▸ **REQUIRED WORK**:
The word to find is "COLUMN". Copy each line of the material that contains it.
━━━━━━
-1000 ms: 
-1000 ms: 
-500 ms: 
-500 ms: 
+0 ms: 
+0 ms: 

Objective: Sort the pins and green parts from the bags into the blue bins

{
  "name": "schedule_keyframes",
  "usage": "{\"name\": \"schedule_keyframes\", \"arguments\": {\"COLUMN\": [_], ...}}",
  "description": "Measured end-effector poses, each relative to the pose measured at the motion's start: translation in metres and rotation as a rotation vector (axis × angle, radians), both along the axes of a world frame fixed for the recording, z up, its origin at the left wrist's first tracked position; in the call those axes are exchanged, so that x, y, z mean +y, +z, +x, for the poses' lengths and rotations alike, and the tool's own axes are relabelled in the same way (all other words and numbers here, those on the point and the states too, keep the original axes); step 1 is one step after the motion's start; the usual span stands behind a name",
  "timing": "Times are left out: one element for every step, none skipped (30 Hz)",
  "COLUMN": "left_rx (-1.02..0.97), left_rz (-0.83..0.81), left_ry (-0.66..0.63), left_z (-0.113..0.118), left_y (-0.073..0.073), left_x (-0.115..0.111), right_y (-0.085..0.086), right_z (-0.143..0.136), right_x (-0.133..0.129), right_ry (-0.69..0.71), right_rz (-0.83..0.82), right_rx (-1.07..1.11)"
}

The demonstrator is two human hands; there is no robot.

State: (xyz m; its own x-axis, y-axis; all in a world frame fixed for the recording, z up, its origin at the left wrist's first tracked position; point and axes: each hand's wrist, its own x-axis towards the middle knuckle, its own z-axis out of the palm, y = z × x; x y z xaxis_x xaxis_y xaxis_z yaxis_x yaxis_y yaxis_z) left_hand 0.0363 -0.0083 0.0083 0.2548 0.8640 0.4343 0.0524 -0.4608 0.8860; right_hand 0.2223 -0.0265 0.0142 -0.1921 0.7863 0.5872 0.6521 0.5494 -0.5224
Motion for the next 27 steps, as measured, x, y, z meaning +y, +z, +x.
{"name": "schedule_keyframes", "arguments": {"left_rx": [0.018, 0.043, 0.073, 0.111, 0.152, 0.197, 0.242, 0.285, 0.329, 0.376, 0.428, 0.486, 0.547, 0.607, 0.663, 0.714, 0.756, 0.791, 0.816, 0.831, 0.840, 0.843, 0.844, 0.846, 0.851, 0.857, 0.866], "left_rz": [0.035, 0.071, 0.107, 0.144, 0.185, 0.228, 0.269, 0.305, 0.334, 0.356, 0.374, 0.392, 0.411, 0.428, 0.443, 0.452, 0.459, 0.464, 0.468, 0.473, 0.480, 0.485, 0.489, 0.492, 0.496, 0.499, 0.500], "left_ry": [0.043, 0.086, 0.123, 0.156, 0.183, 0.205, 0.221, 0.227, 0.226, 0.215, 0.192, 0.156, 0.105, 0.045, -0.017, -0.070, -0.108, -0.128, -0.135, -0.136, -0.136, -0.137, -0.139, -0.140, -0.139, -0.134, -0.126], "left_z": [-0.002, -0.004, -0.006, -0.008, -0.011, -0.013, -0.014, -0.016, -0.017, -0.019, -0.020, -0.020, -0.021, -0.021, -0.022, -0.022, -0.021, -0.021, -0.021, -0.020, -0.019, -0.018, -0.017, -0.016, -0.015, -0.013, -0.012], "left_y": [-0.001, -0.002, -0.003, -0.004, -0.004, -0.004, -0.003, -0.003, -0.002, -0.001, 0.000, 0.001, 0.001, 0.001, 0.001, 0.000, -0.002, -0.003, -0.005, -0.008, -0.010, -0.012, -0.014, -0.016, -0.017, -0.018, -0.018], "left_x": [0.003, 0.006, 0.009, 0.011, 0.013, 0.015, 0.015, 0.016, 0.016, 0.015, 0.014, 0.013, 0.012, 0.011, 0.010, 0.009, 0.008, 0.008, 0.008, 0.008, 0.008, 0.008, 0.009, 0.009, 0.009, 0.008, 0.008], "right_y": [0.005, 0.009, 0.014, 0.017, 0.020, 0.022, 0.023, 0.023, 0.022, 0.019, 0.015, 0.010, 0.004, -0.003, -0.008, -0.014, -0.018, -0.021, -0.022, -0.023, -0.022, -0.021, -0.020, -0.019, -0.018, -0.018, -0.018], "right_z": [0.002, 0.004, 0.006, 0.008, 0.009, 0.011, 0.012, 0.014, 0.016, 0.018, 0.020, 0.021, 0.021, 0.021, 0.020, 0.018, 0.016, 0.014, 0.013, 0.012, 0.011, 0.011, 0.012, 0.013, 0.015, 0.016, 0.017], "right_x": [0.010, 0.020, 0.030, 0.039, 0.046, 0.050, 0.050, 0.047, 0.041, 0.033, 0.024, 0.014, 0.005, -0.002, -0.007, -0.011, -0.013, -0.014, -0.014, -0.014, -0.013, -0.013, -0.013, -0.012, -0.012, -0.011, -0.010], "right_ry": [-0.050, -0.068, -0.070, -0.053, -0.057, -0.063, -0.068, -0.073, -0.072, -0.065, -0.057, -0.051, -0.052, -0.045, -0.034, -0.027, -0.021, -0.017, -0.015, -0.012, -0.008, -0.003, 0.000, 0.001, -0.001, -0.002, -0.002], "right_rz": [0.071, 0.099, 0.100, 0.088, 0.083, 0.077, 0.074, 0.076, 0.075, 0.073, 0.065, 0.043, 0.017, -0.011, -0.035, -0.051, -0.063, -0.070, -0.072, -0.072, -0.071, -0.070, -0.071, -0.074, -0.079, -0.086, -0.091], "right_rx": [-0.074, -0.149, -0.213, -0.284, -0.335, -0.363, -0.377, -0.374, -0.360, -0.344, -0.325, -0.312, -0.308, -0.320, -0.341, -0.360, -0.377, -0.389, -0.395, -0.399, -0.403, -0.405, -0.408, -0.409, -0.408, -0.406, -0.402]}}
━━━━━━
▸ **EXERCISE RESPONSE**:
  "usage": "{\"name\": \"schedule_keyframes\", \"arguments\": {\"COLUMN\": [_], ...}}",
  "COLUMN": "left_rx (-1.02..0.97), left_rz (-0.83..0.81), left_ry (-0.66..0.63), left_z (-0.113..0.118), left_y (-0.073..0.073), left_x (-0.115..0.111), right_y (-0.085..0.086), right_z (-0.143..0.136), right_x (-0.133..0.129), right_ry (-0.69..0.71), right_rz (-0.83..0.82), right_rx (-1.07..1.11)"

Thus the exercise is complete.